## TASK TO CARRY OUT
Go through the entries below and copy each line containing the word "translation".

Collection entries
━━━━

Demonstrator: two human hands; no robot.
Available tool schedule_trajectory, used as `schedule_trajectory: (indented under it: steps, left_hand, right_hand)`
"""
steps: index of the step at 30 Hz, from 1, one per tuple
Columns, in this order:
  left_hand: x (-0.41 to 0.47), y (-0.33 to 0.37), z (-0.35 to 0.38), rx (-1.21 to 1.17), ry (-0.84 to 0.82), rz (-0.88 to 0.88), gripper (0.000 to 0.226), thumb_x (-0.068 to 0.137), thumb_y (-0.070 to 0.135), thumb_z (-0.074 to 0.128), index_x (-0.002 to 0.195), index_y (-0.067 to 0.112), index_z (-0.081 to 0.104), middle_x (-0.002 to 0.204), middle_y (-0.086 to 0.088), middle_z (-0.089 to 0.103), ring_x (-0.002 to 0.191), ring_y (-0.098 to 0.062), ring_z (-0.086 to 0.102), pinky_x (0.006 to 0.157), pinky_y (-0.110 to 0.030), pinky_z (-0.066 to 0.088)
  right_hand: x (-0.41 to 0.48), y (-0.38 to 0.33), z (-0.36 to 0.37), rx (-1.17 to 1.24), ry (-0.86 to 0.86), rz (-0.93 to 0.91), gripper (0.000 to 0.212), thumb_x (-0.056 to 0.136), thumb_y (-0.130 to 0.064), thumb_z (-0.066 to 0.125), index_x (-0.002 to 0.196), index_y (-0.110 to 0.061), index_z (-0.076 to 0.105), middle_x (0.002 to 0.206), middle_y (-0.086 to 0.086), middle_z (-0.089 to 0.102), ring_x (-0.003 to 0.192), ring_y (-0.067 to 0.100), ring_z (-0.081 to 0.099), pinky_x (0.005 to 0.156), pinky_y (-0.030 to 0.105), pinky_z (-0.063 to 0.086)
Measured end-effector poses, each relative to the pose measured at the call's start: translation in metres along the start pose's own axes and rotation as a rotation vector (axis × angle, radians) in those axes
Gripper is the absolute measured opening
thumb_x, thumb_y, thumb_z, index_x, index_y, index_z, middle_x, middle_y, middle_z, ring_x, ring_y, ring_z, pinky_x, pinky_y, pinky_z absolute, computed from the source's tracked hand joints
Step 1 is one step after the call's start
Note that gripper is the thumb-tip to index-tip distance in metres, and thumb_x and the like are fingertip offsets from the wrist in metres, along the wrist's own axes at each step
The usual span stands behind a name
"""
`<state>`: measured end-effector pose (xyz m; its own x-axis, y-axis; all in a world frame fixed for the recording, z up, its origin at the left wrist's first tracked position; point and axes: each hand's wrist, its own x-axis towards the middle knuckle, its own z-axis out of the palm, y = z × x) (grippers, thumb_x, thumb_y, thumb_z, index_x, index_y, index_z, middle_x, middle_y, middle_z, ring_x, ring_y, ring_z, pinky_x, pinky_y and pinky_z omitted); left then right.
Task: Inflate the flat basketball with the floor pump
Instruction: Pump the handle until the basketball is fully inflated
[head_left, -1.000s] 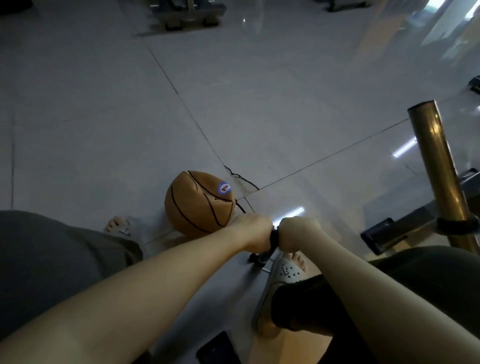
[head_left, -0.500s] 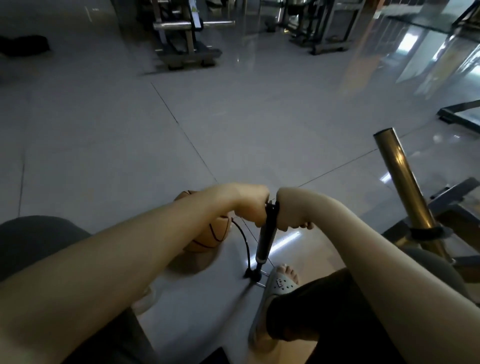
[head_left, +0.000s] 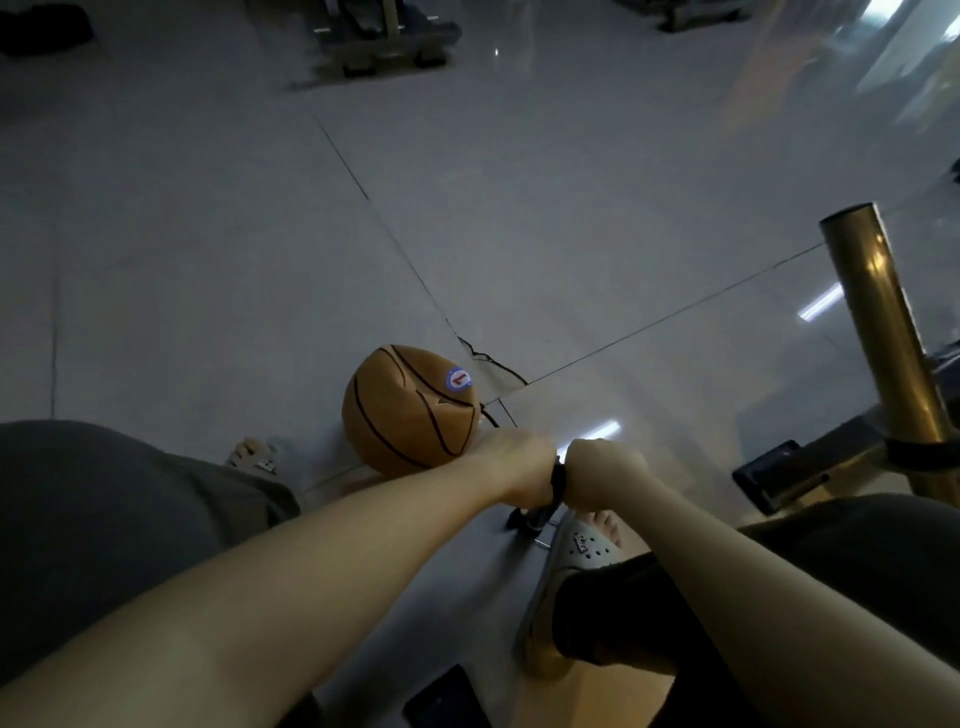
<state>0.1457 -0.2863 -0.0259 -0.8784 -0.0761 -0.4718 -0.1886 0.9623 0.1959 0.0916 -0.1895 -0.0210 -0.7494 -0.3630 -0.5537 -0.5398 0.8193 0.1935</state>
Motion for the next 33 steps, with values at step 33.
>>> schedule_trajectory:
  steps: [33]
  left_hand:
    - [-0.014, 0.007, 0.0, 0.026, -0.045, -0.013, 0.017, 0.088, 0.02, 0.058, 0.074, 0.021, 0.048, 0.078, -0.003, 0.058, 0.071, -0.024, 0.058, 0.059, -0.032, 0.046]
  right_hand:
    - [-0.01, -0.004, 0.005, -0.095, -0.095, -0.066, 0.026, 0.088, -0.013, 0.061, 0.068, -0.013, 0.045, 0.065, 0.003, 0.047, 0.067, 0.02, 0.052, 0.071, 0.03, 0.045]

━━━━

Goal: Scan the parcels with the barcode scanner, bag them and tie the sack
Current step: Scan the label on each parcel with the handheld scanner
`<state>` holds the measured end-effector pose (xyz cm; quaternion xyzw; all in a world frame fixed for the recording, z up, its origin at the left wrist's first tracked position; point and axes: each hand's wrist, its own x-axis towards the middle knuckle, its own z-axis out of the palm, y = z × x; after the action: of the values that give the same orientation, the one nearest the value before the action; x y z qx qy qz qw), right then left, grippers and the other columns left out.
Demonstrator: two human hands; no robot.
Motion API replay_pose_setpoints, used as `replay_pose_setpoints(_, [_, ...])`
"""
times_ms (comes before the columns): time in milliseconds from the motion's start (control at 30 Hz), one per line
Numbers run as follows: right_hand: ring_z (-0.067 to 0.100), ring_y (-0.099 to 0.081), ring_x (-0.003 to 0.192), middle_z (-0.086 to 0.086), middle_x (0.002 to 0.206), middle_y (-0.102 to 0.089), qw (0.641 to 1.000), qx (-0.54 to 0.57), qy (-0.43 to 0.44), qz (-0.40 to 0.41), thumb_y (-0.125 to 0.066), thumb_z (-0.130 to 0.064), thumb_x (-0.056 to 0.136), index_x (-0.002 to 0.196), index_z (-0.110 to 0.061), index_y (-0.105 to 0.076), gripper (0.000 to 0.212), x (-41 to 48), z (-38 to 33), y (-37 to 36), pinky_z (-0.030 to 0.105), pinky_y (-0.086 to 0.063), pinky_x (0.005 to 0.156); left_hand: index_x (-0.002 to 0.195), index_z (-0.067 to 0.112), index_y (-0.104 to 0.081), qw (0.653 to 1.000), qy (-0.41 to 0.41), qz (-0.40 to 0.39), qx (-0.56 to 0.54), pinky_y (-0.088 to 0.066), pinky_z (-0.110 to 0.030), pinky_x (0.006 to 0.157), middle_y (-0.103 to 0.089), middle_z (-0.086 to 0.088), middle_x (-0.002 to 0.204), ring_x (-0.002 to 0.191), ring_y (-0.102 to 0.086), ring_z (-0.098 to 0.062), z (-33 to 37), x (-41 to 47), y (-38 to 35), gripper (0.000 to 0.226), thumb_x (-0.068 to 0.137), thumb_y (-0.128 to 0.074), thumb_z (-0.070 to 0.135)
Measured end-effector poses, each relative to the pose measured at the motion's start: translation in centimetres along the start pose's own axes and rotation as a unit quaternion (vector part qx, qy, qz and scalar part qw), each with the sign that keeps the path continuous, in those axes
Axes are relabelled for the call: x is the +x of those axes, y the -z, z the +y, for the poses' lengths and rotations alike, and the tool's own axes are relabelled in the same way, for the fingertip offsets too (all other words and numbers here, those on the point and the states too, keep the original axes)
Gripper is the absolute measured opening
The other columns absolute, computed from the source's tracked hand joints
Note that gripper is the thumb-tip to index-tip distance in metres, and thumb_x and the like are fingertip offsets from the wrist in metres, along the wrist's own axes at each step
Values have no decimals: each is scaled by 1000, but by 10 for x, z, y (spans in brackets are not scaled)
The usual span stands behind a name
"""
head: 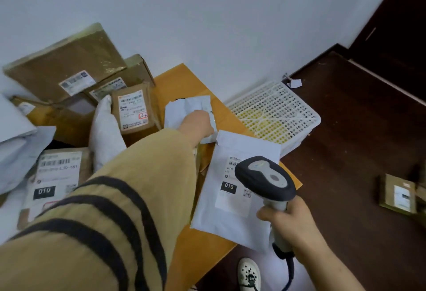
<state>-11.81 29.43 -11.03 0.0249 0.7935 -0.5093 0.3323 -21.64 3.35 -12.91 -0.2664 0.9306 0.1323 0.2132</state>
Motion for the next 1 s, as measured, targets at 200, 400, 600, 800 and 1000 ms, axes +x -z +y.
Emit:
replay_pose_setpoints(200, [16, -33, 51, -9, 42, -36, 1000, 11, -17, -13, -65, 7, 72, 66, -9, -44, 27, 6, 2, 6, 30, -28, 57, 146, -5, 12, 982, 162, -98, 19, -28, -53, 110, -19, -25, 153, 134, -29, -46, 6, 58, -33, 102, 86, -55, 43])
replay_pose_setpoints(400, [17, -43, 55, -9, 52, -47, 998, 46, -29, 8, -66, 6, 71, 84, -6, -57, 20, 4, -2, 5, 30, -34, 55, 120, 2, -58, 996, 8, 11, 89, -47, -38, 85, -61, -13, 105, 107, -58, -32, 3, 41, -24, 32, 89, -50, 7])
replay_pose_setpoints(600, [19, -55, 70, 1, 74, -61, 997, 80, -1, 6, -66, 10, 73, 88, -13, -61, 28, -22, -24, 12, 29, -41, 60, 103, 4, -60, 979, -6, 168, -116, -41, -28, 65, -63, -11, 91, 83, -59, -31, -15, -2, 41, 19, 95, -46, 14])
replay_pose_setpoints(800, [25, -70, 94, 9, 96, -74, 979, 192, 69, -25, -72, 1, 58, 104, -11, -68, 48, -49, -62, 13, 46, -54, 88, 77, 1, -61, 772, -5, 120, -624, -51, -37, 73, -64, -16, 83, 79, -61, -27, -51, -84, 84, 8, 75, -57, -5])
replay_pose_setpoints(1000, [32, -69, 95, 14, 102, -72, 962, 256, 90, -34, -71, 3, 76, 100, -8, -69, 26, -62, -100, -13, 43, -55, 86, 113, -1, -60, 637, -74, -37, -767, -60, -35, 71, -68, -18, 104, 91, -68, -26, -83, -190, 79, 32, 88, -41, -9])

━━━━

## RESULT BELOW
Measured end-effector poses, each relative to the pose measured at the call's start: translation in metres along the start pose's own axes and rotation as a rotation vector (axis × angle, radians) in those axes
Measured end-effector poses, each relative to the pose measured at the motion's start: translation in centimetres along the start pose's own axes and rotation as a unit quaternion (vector part qx, qy, qz and scalar part qw), each with the sign that keeps the path continuous, in those axes

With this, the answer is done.